When she didn’t answer, he sighed. “I’ll ask him then.”
“Don’t,” she asked. “We’re to be married. I’m untouched. The only reason I’m your Lannister daughter is because Lord Tywin wanted the alliance and didn’t want his bastard daughter to be directly associated with him.”
“I still find his actions hard to believe,” he mused. “Did Ser Edmure buy you that book?”
Her face flamed. “I learned a little,” she admitted, “at the Rock. This one is for children.”
She took it up and held it out. Tyrion came over and looked at it. “You are progressing nicely, I see. I shall go to the booksellers and get you a few more, unless your knight in shining armor asks me specifically to leave this wooing to him. This cannot be the reason you want him. A kiss and a book bring only so much. The tourney is tomorrow so it cannot be that either.” His mismatched eyes looked at her. “You shared a bed I hear.”
“We slept,” she said boldly.
“You slept,” he told her, “then awoke when Catelyn Stark arrived, no doubt. Then like a good handmaiden you got dressed and hid under the bed. Ser Edmure was sick with love and wanted to take you to the Sept. I know all this from the guards. He would have remained awake, trying to figure out how to lure you away from your lady and the only life you would have known. He would have known you well enough to know you did not—and still do not—wish to be a great lady, so it had to be something else. Something you could experience in your subconscious and perhaps associate with him in your subconscious.” He took a breath and looked at her as if for the first time. “He touched you somewhere and you weren’t really sleeping because you found it strange to have a man in your bed. You were used to sleeping with other handmaidens.”
She gulped in fear.
“They don’t call me clever for nothing, daughter,” Tyrion said. “A breast, perhaps? Did he draw down your shift and kiss it until you felt pleasure? Or did he run a hand up your legs?”
Ilse looked out the window.
“Close, but not quite. He touched you between your legs—but through your shift. He gave you pleasure. Of course you want him, Ilse. That’s only natural. You have never felt such joy and pain. Most men don’t care about their wives or lovers to give them such a feeling, but he loved you so much that he gave it to you in your sleep and you couldn’t quite comprehend what was done only that it was wonderful and you want more, which is only natural. It was a promise for your future life. I applaud your knight, though I must have words with him.”
“Please, Tyrion—Brother—“ she begged.
“We’ll have none of that,” he told her. “I have taken an oath that you are my daughter although I was thirteen. I will simply lay down the law. You need not worry. He will touch you like that again once you are wed. You need only wait a little less than a month.”

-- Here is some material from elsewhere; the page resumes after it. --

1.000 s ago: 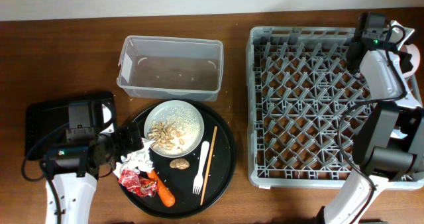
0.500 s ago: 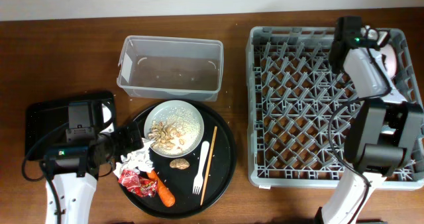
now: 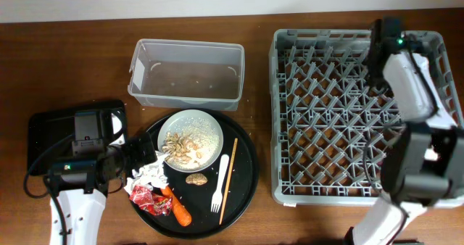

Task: Sort waste into correct bins and load items into the dishwasher rack
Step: 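Carry the pink bowl with the right gripper to the rack's back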

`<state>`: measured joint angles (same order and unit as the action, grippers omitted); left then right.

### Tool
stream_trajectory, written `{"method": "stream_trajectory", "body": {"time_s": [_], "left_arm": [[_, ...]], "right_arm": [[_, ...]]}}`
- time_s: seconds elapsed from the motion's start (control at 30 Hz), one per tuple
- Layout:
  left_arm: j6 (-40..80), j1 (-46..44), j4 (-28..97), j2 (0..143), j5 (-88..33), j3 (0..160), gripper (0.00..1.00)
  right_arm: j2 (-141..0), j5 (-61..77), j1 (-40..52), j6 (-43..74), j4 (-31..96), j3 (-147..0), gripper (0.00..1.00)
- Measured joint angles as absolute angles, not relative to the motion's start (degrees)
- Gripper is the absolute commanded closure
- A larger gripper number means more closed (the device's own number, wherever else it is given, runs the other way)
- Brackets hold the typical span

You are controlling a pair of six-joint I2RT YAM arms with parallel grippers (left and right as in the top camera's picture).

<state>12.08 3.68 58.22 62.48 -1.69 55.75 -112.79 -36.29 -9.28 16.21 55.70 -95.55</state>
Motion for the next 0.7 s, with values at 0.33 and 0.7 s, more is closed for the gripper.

There was a knock on the door and, since the maids were gone, Ilse opened up to see a handmaiden carrying an array of ribbons, thick and thin, of various colors. She curtseyed, handed over the strange bouquet, and then left. There was a small card and Ilse read it. “From—Ed—Tully,” she read, handing Tyrion the card. “Is that right? Ser Edmure Tully?”
“He’s asking to wear your favor tomorrow and has provided you with many ribbons to match whatever dress you will wear. Very romantic,” he said sarcastically.
“I’m wearing the light blue,” she said happily, choosing a pale purple ribbon. “This will go fine on my wrist. What if someone asks for it first?”
Tyrion laughed into his cup of wine. “You claim a previous engagement, daughter. In fact, I’ll do it for you.”
Cerzainya was wearing the light pink and had green threaded through her hair. “I hope Ser Hayley asks me first,” she murmured as the two ‘cousins’ sat beside one another. “I should so like to give it to him.”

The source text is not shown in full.